Print all of the data exactly, with no line missing.

*** Begin section ***

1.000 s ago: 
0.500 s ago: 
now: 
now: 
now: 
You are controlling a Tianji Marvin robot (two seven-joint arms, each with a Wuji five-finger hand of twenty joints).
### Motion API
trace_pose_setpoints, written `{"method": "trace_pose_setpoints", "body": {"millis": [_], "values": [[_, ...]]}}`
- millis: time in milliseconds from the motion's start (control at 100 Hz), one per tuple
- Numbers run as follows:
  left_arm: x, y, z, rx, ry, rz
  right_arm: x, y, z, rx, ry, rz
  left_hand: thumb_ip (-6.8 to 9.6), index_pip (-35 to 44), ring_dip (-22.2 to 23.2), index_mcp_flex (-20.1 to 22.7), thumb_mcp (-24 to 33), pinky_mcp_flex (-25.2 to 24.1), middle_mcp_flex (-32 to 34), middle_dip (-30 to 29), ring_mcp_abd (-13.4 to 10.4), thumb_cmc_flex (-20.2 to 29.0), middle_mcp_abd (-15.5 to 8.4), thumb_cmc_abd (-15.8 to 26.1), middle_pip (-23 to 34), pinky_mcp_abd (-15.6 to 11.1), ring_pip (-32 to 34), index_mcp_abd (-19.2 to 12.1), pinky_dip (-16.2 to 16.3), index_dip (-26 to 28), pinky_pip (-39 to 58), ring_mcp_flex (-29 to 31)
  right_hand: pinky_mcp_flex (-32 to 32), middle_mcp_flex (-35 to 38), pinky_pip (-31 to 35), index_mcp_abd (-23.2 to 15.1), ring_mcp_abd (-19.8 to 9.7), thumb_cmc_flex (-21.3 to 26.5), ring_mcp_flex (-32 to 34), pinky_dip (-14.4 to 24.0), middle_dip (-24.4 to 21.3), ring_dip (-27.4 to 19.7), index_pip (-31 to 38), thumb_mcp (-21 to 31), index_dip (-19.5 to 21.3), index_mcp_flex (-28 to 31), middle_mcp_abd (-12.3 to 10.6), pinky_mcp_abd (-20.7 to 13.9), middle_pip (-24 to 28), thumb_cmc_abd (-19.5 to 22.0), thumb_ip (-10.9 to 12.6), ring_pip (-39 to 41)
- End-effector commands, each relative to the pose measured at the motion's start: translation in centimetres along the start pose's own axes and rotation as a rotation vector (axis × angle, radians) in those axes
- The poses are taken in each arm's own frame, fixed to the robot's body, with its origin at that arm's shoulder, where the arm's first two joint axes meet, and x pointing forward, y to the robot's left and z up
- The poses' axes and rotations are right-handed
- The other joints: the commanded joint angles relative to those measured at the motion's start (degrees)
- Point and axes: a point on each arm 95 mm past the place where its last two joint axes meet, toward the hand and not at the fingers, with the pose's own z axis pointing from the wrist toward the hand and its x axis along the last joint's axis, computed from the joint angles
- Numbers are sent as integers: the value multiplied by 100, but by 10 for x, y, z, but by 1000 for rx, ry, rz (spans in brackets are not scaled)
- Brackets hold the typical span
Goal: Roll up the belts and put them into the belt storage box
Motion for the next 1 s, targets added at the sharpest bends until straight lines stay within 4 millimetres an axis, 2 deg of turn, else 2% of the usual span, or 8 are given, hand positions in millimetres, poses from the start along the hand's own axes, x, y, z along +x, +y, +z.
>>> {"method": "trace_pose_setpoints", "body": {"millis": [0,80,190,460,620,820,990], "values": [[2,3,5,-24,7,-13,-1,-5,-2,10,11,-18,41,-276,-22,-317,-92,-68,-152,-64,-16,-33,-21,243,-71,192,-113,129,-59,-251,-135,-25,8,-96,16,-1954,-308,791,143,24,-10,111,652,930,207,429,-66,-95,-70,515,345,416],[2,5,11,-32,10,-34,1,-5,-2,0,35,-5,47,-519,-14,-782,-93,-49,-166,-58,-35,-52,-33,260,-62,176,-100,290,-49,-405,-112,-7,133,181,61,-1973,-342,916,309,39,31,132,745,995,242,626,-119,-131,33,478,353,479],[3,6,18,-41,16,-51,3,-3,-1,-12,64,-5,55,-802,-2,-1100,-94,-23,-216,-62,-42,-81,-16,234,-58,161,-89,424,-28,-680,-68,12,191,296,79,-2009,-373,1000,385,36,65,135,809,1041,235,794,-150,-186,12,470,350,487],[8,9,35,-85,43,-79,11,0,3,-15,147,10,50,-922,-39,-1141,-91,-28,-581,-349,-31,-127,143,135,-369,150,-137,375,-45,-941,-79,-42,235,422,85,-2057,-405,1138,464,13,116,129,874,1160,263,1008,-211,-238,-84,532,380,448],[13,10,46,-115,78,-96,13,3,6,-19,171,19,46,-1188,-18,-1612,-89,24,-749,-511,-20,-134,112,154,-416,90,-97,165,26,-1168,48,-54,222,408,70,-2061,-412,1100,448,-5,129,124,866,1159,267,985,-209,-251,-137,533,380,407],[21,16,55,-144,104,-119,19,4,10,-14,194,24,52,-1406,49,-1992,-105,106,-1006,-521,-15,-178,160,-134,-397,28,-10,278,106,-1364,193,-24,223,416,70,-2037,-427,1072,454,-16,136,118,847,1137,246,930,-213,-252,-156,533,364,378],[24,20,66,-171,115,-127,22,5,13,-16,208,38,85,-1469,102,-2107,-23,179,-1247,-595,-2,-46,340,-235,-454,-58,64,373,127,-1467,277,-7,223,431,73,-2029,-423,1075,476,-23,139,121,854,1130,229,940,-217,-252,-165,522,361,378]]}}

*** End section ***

> _TASK RESULT_:
1.000 s ago: 
0.500 s ago: 
now: 
now: 
now: 
You are controlling a Tianji Marvin robot (two seven-joint arms, each with a Wuji five-finger hand of twenty joints).
### Motion API
trace_pose_setpoints, written `{"method": "trace_pose_setpoints", "body": {"millis": [_], "values": [[_, ...]]}}`
- millis: time in milliseconds from the motion's start (control at 100 Hz), one per tuple
- Numbers run as follows:
  left_arm: x, y, z, rx, ry, rz
  right_arm: x, y, z, rx, ry, rz
  left_hand: thumb_ip (-6.8 to 9.6), index_pip (-35 to 44), ring_dip (-22.2 to 23.2), index_mcp_flex (-20.1 to 22.7), thumb_mcp (-24 to 33), pinky_mcp_flex (-25.2 to 24.1), middle_mcp_flex (-32 to 34), middle_dip (-30 to 29), ring_mcp_abd (-13.4 to 10.4), thumb_cmc_flex (-20.2 to 29.0), middle_mcp_abd (-15.5 to 8.4), thumb_cmc_abd (-15.8 to 26.1), middle_pip (-23 to 34), pinky_mcp_abd (-15.6 to 11.1), ring_pip (-32 to 34), index_mcp_abd (-19.2 to 12.1), pinky_dip (-16.2 to 16.3), index_dip (-26 to 28), pinky_pip (-39 to 58), ring_mcp_flex (-29 to 31)
  right_hand: pinky_mcp_flex (-32 to 32), middle_mcp_flex (-35 to 38), pinky_pip (-31 to 35), index_mcp_abd (-23.2 to 15.1), ring_mcp_abd (-19.8 to 9.7), thumb_cmc_flex (-21.3 to 26.5), ring_mcp_flex (-32 to 34), pinky_dip (-14.4 to 24.0), middle_dip (-24.4 to 21.3), ring_dip (-27.4 to 19.7), index_pip (-31 to 38), thumb_mcp (-21 to 31), index_dip (-19.5 to 21.3), index_mcp_flex (-28 to 31), middle_mcp_abd (-12.3 to 10.6), pinky_mcp_abd (-20.7 to 13.9), middle_pip (-24 to 28), thumb_cmc_abd (-19.5 to 22.0), thumb_ip (-10.9 to 12.6), ring_pip (-39 to 41)
- End-effector commands, each relative to the pose measured at the motion's start: translation in centimetres along the start pose's own axes and rotation as a rotation vector (axis × angle, radians) in those axes
- The poses are taken in each arm's own frame, fixed to the robot's body, with its origin at that arm's shoulder, where the arm's first two joint axes meet, and x pointing forward, y to the robot's left and z up
- The poses' axes and rotations are right-handed
- The other joints: the commanded joint angles relative to those measured at the motion's start (degrees)
- Point and axes: a point on each arm 95 mm past the place where its last two joint axes meet, toward the hand and not at the fingers, with the pose's own z axis pointing from the wrist toward the hand and its x axis along the last joint's axis, computed from the joint angles
- Numbers are sent as integers: the value multiplied by 100, but by 10 for x, y, z, but by 1000 for rx, ry, rz (spans in brackets are not scaled)
- Brackets hold the typical span
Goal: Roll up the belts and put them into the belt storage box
Motion for the next 1 s, targets added at the sharpest bends until straight lines stay within 4 millimetres an axis, 2 deg of turn, else 2% of the usual span, or 8 are given, hand positions in millimetres, poses from the start along the hand's own axes, x, y, z along +x, +y, +z.
>>> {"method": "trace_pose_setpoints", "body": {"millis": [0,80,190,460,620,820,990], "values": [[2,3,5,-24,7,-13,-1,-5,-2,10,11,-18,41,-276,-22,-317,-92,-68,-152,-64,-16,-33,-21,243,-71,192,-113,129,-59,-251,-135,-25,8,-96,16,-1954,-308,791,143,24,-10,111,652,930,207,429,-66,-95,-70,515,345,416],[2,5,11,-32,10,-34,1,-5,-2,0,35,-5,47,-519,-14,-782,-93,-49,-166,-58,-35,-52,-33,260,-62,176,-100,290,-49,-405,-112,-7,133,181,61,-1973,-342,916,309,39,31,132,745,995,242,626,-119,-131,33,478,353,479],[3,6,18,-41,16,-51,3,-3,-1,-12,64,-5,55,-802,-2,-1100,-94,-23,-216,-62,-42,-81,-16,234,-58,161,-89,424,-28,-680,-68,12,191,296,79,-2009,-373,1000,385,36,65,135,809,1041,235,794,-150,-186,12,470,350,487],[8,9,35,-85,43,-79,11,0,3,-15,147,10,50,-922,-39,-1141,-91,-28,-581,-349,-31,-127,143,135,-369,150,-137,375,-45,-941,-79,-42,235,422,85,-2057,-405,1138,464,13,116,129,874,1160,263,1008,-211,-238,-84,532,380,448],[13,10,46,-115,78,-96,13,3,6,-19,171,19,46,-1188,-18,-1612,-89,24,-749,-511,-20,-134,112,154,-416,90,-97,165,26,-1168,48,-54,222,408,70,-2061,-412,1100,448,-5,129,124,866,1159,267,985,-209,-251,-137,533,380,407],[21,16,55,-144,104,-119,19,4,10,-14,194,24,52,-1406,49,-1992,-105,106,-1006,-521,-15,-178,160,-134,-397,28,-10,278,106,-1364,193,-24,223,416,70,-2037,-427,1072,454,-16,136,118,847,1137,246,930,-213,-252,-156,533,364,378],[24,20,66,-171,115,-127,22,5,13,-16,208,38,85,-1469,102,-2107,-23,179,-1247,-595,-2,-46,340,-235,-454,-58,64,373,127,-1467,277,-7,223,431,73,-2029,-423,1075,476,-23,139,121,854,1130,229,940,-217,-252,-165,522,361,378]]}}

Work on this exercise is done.